Required work – All of the data that appears below is to be given again precisely as written.

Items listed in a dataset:
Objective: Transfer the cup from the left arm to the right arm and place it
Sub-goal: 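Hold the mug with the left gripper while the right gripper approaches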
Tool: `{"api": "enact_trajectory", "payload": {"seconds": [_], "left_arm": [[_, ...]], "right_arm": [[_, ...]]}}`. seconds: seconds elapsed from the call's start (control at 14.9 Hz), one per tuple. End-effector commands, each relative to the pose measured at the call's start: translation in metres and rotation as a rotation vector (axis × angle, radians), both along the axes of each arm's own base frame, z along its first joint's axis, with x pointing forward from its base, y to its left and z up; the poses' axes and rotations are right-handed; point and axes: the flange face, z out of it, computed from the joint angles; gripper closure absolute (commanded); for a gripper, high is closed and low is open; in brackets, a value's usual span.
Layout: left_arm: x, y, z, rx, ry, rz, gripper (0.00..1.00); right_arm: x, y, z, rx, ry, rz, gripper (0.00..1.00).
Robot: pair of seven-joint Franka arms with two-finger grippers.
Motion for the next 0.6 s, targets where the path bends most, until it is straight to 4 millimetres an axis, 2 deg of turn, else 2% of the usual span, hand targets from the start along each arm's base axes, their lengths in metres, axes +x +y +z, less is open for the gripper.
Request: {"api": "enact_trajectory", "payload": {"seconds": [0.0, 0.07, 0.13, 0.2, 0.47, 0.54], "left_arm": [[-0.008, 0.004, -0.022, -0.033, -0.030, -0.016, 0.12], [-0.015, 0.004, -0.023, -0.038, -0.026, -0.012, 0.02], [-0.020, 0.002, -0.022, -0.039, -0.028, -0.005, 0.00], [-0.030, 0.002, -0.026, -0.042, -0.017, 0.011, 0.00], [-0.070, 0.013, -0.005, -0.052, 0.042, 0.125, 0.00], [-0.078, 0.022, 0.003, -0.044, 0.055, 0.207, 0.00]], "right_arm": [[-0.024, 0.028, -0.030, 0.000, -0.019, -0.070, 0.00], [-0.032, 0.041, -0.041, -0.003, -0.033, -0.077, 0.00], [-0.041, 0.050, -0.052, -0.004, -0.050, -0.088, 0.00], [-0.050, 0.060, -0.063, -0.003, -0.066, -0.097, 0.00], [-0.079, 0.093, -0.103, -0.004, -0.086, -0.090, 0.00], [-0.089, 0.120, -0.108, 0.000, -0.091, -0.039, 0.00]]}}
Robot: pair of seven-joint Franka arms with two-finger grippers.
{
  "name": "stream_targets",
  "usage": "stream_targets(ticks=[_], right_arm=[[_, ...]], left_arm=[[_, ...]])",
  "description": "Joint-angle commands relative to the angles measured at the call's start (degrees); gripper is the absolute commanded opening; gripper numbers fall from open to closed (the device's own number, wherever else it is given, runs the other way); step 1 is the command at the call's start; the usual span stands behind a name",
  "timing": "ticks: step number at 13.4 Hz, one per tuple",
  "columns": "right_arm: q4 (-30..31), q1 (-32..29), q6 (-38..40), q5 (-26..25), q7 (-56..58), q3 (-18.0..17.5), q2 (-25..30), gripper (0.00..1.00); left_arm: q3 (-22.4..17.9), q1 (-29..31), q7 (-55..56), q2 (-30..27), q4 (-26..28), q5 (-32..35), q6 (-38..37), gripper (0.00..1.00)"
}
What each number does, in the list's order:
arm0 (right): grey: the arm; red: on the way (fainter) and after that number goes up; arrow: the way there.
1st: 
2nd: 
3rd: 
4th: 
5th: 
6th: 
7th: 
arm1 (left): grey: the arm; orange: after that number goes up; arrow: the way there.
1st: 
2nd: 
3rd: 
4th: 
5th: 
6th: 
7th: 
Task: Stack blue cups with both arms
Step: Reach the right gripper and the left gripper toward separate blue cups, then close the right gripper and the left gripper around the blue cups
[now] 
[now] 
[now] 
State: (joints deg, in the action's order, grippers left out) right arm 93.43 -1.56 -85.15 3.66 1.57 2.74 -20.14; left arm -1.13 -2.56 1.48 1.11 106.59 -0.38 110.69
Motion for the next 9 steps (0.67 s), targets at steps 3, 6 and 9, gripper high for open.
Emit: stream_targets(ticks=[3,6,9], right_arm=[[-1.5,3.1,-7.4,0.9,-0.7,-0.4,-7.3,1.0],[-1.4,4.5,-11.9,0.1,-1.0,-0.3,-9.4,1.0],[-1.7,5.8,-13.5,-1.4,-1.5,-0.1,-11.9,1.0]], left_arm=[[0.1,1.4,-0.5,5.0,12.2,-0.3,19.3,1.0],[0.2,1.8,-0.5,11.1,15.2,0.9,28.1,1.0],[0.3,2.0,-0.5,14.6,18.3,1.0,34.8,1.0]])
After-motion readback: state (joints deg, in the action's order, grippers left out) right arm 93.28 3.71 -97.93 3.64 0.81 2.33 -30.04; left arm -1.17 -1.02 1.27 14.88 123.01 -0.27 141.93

Result for this exercise –
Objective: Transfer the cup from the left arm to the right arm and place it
Sub-goal: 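Hold the mug with the left gripper while the right gripper approaches
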Tool: `{"api": "enact_trajectory", "payload": {"seconds": [_], "left_arm": [[_, ...]], "right_arm": [[_, ...]]}}`. seconds: seconds elapsed from the call's start (control at 14.9 Hz), one per tuple. End-effector commands, each relative to the pose measured at the call's start: translation in metres and rotation as a rotation vector (axis × angle, radians), both along the axes of each arm's own base frame, z along its first joint's axis, with x pointing forward from its base, y to its left and z up; the poses' axes and rotations are right-handed; point and axes: the flange face, z out of it, computed from the joint angles; gripper closure absolute (commanded); for a gripper, high is closed and low is open; in brackets, a value's usual span.
Layout: left_arm: x, y, z, rx, ry, rz, gripper (0.00..1.00); right_arm: x, y, z, rx, ry, rz, gripper (0.00..1.00).
Robot: pair of seven-joint Franka arms with two-finger grippers.
Motion for the next 0.6 s, targets where the path bends most, until it is straight to 4 millimetres an axis, 2 deg of turn, else 2% of the usual span, hand targets from the start along each arm's base axes, their lengths in metres, axes +x +y +z, less is open for the gripper.
Request: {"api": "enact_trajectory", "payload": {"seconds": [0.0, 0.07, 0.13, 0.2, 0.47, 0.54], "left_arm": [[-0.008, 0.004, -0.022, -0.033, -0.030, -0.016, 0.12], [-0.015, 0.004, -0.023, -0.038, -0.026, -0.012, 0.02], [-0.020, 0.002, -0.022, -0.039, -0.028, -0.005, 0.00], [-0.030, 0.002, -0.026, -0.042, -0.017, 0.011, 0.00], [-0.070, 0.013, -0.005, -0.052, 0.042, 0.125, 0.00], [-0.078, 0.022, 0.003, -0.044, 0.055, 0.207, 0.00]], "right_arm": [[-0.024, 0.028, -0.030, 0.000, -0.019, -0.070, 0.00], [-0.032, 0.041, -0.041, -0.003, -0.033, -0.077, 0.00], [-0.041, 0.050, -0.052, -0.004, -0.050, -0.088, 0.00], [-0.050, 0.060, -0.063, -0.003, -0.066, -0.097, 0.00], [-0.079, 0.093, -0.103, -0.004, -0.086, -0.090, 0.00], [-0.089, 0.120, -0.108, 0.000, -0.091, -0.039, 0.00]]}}
Robot: pair of seven-joint Franka arms with two-finger grippers.
{
  "name": "stream_targets",
  "usage": "stream_targets(ticks=[_], right_arm=[[_, ...]], left_arm=[[_, ...]])",
  "description": "Joint-angle commands relative to the angles measured at the call's start (degrees); gripper is the absolute commanded opening; gripper numbers fall from open to closed (the device's own number, wherever else it is given, runs the other way); step 1 is the command at the call's start; the usual span stands behind a name",
  "timing": "ticks: step number at 13.4 Hz, one per tuple",
  "columns": "right_arm: q4 (-30..31), q1 (-32..29), q6 (-38..40), q5 (-26..25), q7 (-56..58), q3 (-18.0..17.5), q2 (-25..30), gripper (0.00..1.00); left_arm: q3 (-22.4..17.9), q1 (-29..31), q7 (-55..56), q2 (-30..27), q4 (-26..28), q5 (-32..35), q6 (-38..37), gripper (0.00..1.00)"
}
What each number does, in the list's order:
arm0 (right): grey: the arm; red: on the way (fainter) and after that number goes up; arrow: the way there.
1st: 
2nd: 
3rd: 
4th: 
5th: 
6th: 
7th: 
arm1 (left): grey: the arm; orange: after that number goes up; arrow: the way there.
1st: 
2nd: 
3rd: 
4th: 
5th: 
6th: 
7th: 
Task: Stack blue cups with both arms
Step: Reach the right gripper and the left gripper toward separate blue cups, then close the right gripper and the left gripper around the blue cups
[now] 
[now] 
[now] 
State: (joints deg, in the action's order, grippers left out) right arm 93.43 -1.56 -85.15 3.66 1.57 2.74 -20.14; left arm -1.13 -2.56 1.48 1.11 106.59 -0.38 110.69
Motion for the next 9 steps (0.67 s), targets at steps 3, 6 and 9, gripper high for open.
Emit: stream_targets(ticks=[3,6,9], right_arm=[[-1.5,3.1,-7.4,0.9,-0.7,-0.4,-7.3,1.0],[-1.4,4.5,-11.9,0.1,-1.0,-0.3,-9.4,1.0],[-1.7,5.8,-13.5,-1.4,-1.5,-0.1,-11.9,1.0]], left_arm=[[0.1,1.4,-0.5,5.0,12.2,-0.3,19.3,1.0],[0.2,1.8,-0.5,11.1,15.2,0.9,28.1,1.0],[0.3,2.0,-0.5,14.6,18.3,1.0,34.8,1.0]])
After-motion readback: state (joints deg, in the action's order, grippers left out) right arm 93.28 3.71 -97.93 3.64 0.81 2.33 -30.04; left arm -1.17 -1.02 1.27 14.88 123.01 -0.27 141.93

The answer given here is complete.